Miś spocił się, czytając artykuł. Nieźle mu przyłożył, pomyślał – dobiegłszy do końca – i zachichotał cicho, uradowany niezmiernie, czym sprawił, że siedzące po lewej dwie roztyłe damulki niepierwszej już młodości przerwały nagle szeptany w pośpiechu dialog i obrzuciły go uważnymi spojrzeniami spod przyczernionych brwi. Zreflektował się, ściągnął usta, wyjął chustkę z kieszeni, otarł pot z czoła. Damulki pochyliły się ku sobie z powrotem i znów zaczęły szeptać. Co chwila jednak spoglądały na Misia. Plotkują o mnie – pomyślał – i zrobiło mu się nieswojo. Wsadził więc nos w gazetę, rozpoczynając czytanie artykułu od początku.

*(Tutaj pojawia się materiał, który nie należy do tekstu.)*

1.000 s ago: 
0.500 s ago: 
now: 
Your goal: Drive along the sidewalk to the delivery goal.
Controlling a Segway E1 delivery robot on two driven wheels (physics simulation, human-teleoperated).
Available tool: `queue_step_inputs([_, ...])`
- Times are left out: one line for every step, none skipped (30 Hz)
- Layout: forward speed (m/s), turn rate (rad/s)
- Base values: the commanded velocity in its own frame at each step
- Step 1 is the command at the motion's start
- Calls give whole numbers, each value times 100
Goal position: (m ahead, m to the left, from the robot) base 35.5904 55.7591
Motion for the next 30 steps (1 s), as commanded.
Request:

Od lekarza dostał receptę oraz zwolnienie od pracy do końca tygodnia. Dowiedział się też, że zmogła go grypa. Z wykupieniem lekarstw nie było większego problemu, bo apteka była tuż obok przychodni. Zwolnienie jednak trzeba było dostarczyć do ratusza. I tu zaczynał się kłopot. Rzecz w tym bowiem, że chcąc zanieść je tam osobiście, mógł (a nawet było to więcej niż pewne) natknąć się na Ćwieka. A niczego tak nie pragnął, jak uniknąć tego spotkania. Przynajmniej dzisiaj, jutro, przez cały tydzień. Odciąć się od całego świat, zaszyć się w domu, gdzie spokojnie i bezpiecznie – oto, czego mu było trzeba. Chociaż na tych parę dni. A potem to już jakoś tam będzie.
Poczuł się jak w potrzasku. Stał nieruchomo na ulicy i rozglądał się bezradnie. Raptem olśniła go myśl. Czy trzeba dzisiaj? Czy musi on? Ucieszył się, rozpogodził, rozluźnił zesztywniałe mięśnie. Przeszedł na drugą stronę ulicy i raźno ruszył w powrotną drogę.